Incluso se podría decir que esta era la regla de conducta de la Federación. En una situación en la que la supervivencia de la humanidad estaba constantemente amenazada, una persona solo podía ser útil o inútil. Eso era todo. Después de todo, un águila en el cielo no tendría nada que ver con una hormiga en el suelo.
—Aunque la situación es peligrosa, el señor Jeang nos trajo aquí para templarnos, no para matarnos. Tiene que haber una forma de hacer esto y sobrevivir. No nos dejará morir sin más —dijo Chu Yunfan asintiendo—. El señor Jeang dijo que tenemos que ser fuertes e inteligentes. No podremos lograrlo confiando solo en la fuerza. Creo que entiendo lo que quiso decir.
—¿Qué quiso decir, Capitán Chu? —preguntó Ruan Yingyu. Confiaba en Chu Yunfan más que nunca porque él le había salvado la vida.
—Significa que nuestra fuerza no es suficiente y que debemos ser más listos que los simios. —Chu Yunfan notó que todos los ojos estaban puestos en él, así que continuó—: Moriremos si los simios nos rodean, pero si podemos enfrentarnos a unos pocos a la vez, eso debería aliviar la presión.
—¿Estás hablando de esos escondites en los árboles? —los ojos de Ji Shiqing se iluminaron.
Chu Yunfan negó con la cabeza y dijo: —Eso no servirá. Aunque los árboles son bastante anchos, me temo que no detendrán a cientos de simios. En su lugar, deberíamos encontrar una cueva. Si la entrada de la cueva es lo suficientemente pequeña, podemos canalizarlos hacia dentro. Sería imposible que cientos de simios entraran a la vez. De esa manera, tendremos una oportunidad de sobrevivir. Deberíamos separarnos y localizar rápidamente una cueva que nos permita sobrevivir a la noche.
Chu Yunfan miró a los demás y supo que sería un baño de sangre. Sin embargo, las primeras noches serían las más difíciles. Las cosas se volverían mucho más manejables cuando Sha Peng y los demás se adaptaran a la gravedad de 0,5 veces y él a la gravedad cuádruple. Lo único aterrador era el Alfa del Simio de Melena de Sangre.

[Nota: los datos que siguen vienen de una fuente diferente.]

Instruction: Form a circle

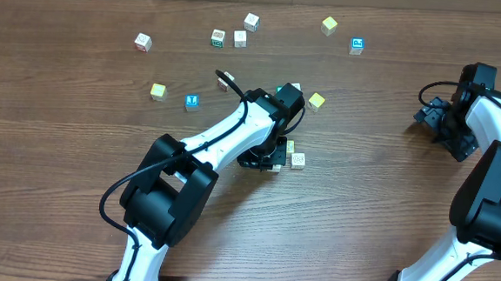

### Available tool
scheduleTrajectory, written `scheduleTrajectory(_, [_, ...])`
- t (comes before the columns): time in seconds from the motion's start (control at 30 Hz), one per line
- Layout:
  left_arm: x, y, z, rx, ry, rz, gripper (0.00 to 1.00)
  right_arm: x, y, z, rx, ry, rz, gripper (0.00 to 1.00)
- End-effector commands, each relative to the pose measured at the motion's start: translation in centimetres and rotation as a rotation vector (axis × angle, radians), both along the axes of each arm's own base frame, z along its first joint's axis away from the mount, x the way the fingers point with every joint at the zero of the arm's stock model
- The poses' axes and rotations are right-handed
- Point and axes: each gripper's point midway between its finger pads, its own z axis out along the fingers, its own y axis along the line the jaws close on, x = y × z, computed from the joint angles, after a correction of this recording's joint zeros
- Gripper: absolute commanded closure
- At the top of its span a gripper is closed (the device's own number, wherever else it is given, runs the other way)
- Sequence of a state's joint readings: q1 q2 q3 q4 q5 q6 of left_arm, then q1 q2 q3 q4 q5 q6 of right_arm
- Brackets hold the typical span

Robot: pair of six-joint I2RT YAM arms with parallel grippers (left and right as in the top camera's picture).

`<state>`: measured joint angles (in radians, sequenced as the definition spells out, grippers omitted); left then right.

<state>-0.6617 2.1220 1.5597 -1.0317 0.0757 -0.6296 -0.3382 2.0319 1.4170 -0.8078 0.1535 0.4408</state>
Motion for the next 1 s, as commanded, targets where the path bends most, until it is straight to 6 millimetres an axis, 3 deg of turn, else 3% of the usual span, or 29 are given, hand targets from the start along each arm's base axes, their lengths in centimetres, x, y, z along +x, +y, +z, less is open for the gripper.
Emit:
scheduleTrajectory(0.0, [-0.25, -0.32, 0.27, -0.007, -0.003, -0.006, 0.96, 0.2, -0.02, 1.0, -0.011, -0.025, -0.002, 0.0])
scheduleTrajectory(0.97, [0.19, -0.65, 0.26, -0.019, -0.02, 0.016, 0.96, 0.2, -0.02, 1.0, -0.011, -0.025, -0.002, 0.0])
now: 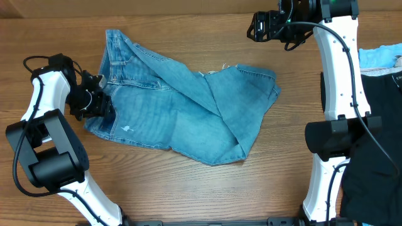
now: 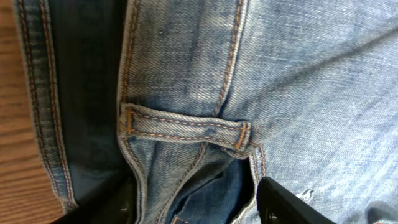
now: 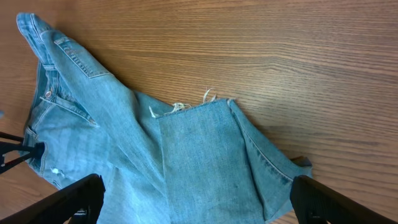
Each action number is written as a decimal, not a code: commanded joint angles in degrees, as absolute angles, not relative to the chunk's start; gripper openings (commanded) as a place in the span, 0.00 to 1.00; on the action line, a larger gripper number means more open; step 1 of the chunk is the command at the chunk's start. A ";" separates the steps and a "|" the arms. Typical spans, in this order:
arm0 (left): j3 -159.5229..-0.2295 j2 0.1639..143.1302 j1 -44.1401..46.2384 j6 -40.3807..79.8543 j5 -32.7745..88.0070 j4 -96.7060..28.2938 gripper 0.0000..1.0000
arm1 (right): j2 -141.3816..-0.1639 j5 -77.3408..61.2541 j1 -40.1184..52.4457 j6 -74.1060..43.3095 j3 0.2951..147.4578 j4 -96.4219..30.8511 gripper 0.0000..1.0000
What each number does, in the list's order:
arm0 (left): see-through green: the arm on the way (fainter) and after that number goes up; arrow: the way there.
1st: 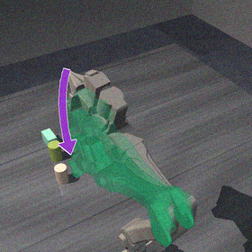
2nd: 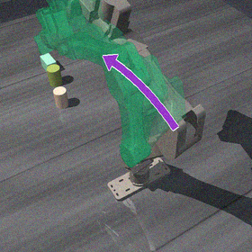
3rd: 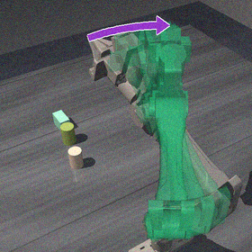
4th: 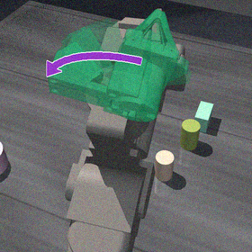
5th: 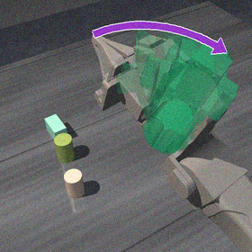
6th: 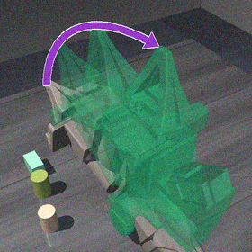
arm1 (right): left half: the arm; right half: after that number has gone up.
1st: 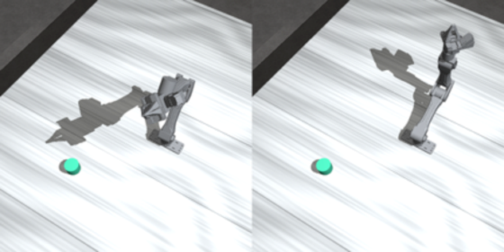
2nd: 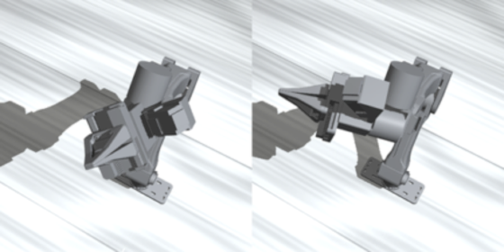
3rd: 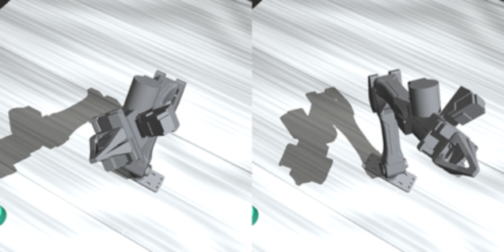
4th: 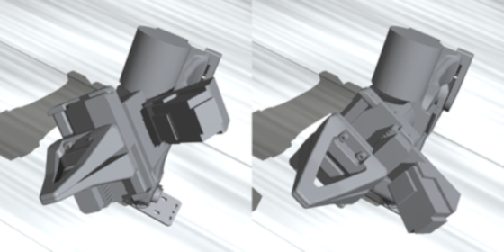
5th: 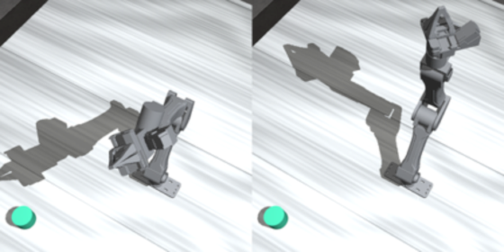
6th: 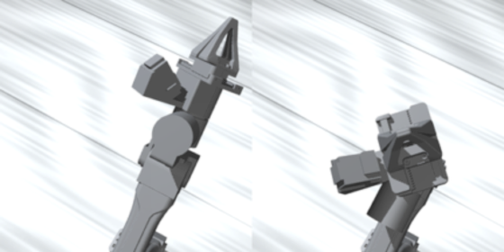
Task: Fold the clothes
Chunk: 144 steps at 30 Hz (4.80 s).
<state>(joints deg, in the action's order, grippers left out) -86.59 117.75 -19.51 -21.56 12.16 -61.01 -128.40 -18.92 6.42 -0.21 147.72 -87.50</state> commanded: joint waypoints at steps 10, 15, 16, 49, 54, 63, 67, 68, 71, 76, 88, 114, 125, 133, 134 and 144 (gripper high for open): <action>-85.91 117.86 -19.53 3.95 -3.57 -75.20 0.10 | -125.80 -18.94 6.35 -0.25 149.27 -87.31 1.00; -85.91 117.86 -19.53 3.88 -3.62 -75.94 0.60 | -125.80 -18.92 6.35 -0.25 149.27 -87.31 1.00; -86.02 117.86 -19.53 3.86 -3.64 -76.34 0.71 | -125.80 -18.94 6.35 -0.25 149.27 -87.31 1.00; -75.48 117.47 -9.82 4.36 9.04 -53.47 0.43 | -127.33 -2.74 26.04 -2.83 122.78 -82.85 0.77; -75.48 117.47 -9.82 4.34 9.08 -53.47 0.46 | -127.33 -0.73 27.31 -4.80 108.07 -64.93 0.65; -75.48 117.47 -9.82 4.34 9.06 -53.30 0.48 | -127.55 -2.61 27.49 -6.26 104.95 -53.10 0.51; -75.48 117.47 -9.82 4.34 9.04 -53.25 0.48 | -128.20 -2.66 27.75 -6.26 103.59 -50.54 0.50; -75.48 117.47 -9.82 4.34 9.06 -53.25 0.48 | -128.20 -2.66 27.97 -6.26 102.43 -49.10 0.50; -75.48 117.47 -9.82 4.36 9.06 -53.01 0.49 | -128.20 -2.61 29.06 -6.26 101.91 -48.03 0.51; -75.48 117.47 -9.82 4.34 9.04 -53.10 0.51 | -128.31 -2.59 29.10 -6.26 100.42 -45.71 0.47; -75.48 117.47 -9.82 4.34 9.02 -53.12 0.45 | -122.21 -1.06 25.26 -10.22 112.33 -55.31 0.04; -75.59 117.47 -15.66 1.56 3.84 -52.60 0.41 | -110.91 11.05 -11.29 -20.36 96.77 -77.67 0.04; -75.92 117.47 -21.17 1.54 4.08 -52.14 0.46 | -110.78 -12.01 -11.42 -4.03 98.72 -61.32 0.04; -75.92 117.47 -21.17 1.41 4.01 -52.38 0.47 | -107.37 -8.38 -14.02 -4.51 101.97 -67.48 0.04; -75.90 117.47 -21.23 1.26 4.01 -52.47 0.47 | -107.37 -7.46 -15.31 -4.69 101.32 -69.36 0.04; -75.90 117.47 -21.37 1.28 4.01 -51.72 0.51 | -107.37 9.10 -19.99 -19.99 90.59 -83.74 0.08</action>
<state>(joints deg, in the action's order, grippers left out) -77.23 115.68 -19.77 2.61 10.68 -52.82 -109.45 -1.30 -19.57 -10.74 91.02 -80.40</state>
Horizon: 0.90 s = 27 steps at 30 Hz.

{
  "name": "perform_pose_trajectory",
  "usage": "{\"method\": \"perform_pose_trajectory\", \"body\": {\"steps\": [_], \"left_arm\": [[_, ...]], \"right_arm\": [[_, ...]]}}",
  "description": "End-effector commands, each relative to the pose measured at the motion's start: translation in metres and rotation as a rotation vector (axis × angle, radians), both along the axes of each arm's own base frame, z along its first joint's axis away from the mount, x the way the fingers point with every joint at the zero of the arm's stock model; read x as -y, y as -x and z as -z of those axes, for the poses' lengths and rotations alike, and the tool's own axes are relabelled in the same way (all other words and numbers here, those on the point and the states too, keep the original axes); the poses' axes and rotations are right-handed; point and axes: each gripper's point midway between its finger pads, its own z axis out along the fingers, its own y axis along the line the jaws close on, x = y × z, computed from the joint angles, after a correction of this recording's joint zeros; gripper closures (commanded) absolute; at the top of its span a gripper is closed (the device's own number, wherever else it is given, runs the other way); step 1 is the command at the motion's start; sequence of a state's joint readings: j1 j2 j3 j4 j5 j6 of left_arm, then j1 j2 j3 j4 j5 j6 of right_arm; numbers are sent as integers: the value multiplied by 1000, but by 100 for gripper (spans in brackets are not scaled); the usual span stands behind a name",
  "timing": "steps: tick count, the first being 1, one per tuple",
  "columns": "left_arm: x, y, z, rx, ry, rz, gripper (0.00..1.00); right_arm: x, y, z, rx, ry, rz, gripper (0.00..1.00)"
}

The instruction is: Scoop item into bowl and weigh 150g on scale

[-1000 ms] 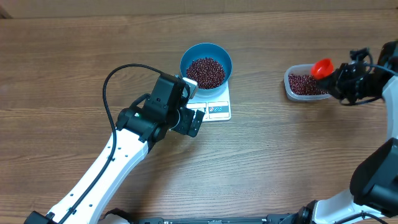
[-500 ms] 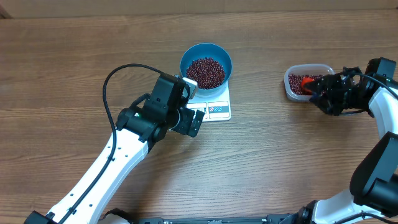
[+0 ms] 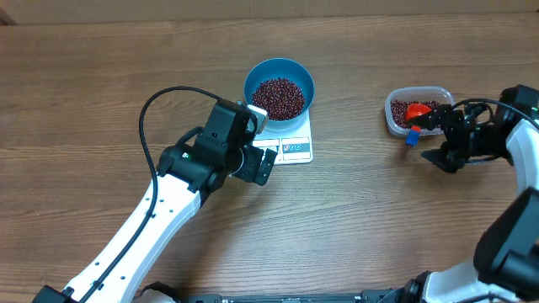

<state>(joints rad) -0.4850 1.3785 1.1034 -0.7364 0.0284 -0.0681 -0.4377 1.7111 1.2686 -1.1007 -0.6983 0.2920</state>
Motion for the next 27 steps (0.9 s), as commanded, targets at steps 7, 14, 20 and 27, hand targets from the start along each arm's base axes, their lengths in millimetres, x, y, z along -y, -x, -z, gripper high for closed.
{"method": "perform_pose_trajectory", "body": {"steps": [7, 14, 20, 27], "left_arm": [[1, 1, 2, 5, -15, 25, 0], [1, 1, 2, 5, -15, 25, 0], [1, 1, 2, 5, -15, 25, 0], [1, 1, 2, 5, -15, 25, 0]], "right_arm": [[0, 54, -120, 198, 392, -107, 8], [-22, 103, -157, 267, 444, -117, 0], [-31, 128, -162, 253, 445, -120, 0], [-32, 127, -163, 295, 467, -184, 0]]}}
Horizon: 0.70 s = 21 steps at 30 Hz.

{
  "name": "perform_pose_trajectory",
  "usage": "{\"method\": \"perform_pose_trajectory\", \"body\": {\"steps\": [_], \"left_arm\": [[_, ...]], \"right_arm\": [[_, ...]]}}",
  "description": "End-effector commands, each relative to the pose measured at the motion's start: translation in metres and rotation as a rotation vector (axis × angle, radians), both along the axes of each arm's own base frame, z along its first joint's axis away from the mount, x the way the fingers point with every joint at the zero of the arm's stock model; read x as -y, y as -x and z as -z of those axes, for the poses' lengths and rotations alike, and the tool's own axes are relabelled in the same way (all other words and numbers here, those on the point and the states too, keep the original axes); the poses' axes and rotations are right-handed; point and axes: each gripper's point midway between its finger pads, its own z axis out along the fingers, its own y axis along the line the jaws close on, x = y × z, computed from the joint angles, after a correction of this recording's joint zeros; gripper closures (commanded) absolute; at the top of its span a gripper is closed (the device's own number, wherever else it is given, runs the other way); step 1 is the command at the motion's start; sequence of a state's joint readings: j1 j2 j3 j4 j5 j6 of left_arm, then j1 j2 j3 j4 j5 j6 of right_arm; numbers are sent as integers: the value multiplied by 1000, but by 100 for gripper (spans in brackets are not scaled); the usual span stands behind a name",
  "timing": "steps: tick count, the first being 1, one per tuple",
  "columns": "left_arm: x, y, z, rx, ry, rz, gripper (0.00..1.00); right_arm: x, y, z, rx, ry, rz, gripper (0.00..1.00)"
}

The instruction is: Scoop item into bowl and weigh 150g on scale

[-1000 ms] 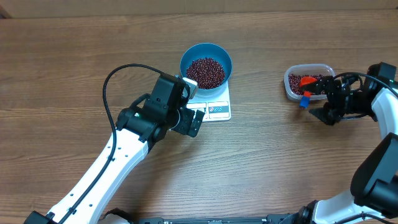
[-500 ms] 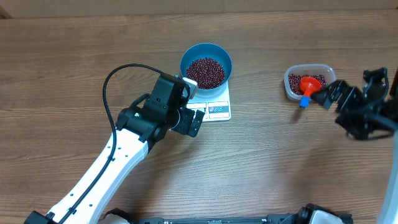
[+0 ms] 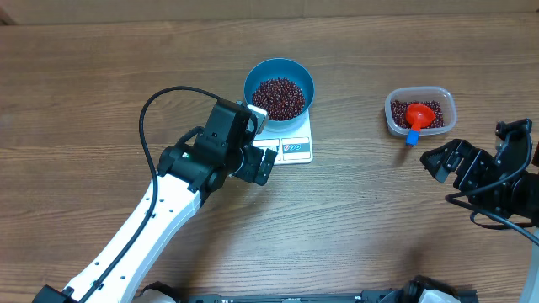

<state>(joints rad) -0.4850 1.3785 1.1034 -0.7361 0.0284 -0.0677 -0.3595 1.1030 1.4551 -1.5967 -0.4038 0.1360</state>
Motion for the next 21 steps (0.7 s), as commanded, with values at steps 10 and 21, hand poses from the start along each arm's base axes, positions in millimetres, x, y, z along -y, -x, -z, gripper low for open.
{"method": "perform_pose_trajectory", "body": {"steps": [10, 21], "left_arm": [[1, 1, 2, 4, -14, 24, 1], [1, 1, 2, 4, -15, 25, 0]], "right_arm": [[-26, -43, -33, 459, 247, -279, 0], [-38, -49, -13, 929, 417, -223, 0]]}}
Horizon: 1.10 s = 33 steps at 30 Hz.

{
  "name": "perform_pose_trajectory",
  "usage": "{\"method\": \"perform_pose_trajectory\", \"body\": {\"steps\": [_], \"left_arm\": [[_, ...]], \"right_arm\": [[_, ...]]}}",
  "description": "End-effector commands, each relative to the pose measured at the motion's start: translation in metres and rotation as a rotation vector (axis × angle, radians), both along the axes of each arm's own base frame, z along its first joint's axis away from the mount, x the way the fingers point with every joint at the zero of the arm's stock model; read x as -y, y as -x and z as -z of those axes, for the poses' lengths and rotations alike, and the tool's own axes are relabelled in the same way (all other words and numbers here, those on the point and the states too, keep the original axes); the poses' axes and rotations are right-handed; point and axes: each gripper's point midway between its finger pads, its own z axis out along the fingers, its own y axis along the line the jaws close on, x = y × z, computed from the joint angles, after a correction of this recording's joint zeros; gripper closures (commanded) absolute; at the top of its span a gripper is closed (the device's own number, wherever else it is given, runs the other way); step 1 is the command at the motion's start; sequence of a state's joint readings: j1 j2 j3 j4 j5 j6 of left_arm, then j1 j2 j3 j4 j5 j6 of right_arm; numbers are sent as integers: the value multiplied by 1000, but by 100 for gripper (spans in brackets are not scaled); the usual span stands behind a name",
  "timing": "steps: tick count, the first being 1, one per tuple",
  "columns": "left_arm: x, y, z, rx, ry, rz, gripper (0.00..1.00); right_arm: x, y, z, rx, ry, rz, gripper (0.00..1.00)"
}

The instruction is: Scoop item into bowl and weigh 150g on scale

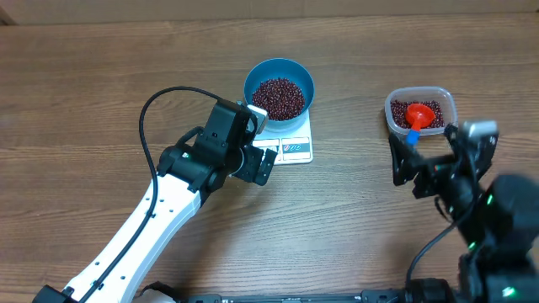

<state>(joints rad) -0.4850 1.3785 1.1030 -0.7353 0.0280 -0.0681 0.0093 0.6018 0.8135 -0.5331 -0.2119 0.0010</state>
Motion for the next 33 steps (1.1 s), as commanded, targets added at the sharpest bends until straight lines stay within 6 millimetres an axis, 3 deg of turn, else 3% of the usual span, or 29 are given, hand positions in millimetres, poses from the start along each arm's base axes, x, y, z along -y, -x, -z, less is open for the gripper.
{"method": "perform_pose_trajectory", "body": {"steps": [1, 7, 14, 26, 33], "left_arm": [[1, 1, 2, 4, -15, 25, 0], [1, 1, 2, 4, -15, 25, 0], [1, 1, 2, 4, -15, 25, 1], [1, 1, 2, 4, -15, 25, 1], [1, 1, 2, 4, -15, 25, 0]], "right_arm": [[7, 5, 26, 65, -20, 52, 0], [7, 11, 66, 224, -75, 56, 0], [7, 15, 95, 285, -84, 53, 0], [6, 17, 133, 251, -84, 51, 0], [6, 19, 136, 239, -83, 52, 0]]}}
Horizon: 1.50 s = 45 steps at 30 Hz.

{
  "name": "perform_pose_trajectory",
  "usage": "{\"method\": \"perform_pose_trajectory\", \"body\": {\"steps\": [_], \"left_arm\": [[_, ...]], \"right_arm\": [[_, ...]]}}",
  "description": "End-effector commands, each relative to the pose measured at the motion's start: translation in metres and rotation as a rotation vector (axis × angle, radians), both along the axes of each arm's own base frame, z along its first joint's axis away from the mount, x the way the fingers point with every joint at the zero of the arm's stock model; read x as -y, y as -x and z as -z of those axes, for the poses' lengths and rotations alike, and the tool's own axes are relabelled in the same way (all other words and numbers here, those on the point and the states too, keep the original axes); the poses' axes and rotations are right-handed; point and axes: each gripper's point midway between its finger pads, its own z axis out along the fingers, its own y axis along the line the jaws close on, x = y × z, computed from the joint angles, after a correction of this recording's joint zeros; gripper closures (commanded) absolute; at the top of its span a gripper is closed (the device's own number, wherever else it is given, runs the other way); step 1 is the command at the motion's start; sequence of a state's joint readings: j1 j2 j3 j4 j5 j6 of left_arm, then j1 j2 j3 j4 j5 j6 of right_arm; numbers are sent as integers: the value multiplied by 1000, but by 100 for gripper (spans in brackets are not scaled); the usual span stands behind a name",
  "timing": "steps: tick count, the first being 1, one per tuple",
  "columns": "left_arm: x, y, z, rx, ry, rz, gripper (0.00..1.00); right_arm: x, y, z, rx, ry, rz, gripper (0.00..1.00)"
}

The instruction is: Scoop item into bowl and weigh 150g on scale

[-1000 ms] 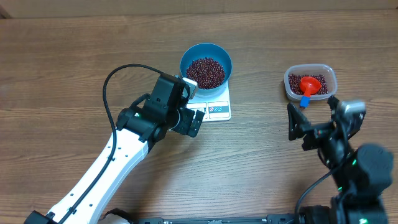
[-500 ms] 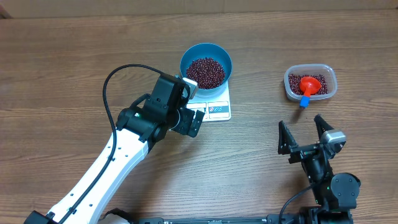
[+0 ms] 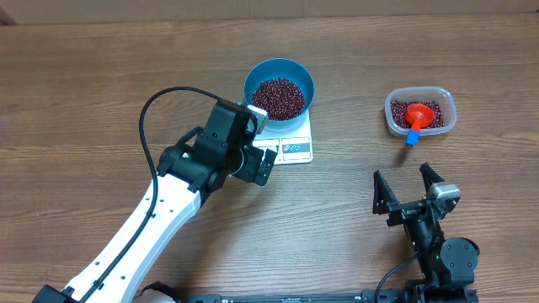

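Note:
A blue bowl (image 3: 279, 91) full of dark red beans stands on the white scale (image 3: 290, 148) at the table's middle back. My left gripper (image 3: 266, 164) rests at the scale's front left corner, and its jaws are too foreshortened to read. A clear container (image 3: 420, 111) of beans at the right holds the red scoop (image 3: 417, 113), whose blue handle (image 3: 411, 137) sticks out over the front rim. My right gripper (image 3: 406, 190) is open and empty near the front edge, well in front of the container.
The left arm's black cable (image 3: 156, 109) loops over the table left of the scale. The wooden table (image 3: 101, 67) stretches out to the left and back. The right arm's base (image 3: 445, 257) sits at the front edge.
My right arm has drawn back from just in front of the container to near the table's front edge, with its gripper open. The left arm, bowl, scale and scoop have not moved.
At first my right gripper was at the scoop's blue handle by the container. Then it was apart from the scoop, off to the right, with the scoop left in the container. It then stood in front of the container, and now farther forward. The left arm stayed still.

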<state>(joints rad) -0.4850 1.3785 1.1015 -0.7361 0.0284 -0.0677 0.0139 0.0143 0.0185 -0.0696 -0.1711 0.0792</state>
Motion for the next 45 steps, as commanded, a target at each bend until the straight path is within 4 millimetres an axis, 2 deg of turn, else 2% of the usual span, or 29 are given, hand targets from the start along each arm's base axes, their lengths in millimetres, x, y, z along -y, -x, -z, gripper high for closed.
{"method": "perform_pose_trajectory", "body": {"steps": [1, 35, 40, 45], "left_arm": [[2, 1, 1, 6, -14, 24, 1], [1, 1, 0, 6, -13, 24, 0], [-1, 5, -10, 28, -2, 24, 1], [-4, 9, -40, 114, 40, 21, 1]], "right_arm": [[0, 0, 2, 1, -10, 5, 0], [0, 0, 2, 0, -10, 5, 0], [0, 0, 2, 0, -10, 5, 0], [0, 0, 2, 0, -10, 5, 0]]}}
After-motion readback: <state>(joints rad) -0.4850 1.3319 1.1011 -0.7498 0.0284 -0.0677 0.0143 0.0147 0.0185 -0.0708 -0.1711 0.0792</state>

«En ese caso, tengamos un enfrentamiento. ¿Qué tan poderoso podría ser el alfa?», pensó Chu Yunfan. No estaba nervioso porque no era la primera vez que luchaba con un experto de la Etapa Adquirida. Al contrario, su mirada era profunda, como si pudiera ver a través del bosque negro como la boca de un lobo.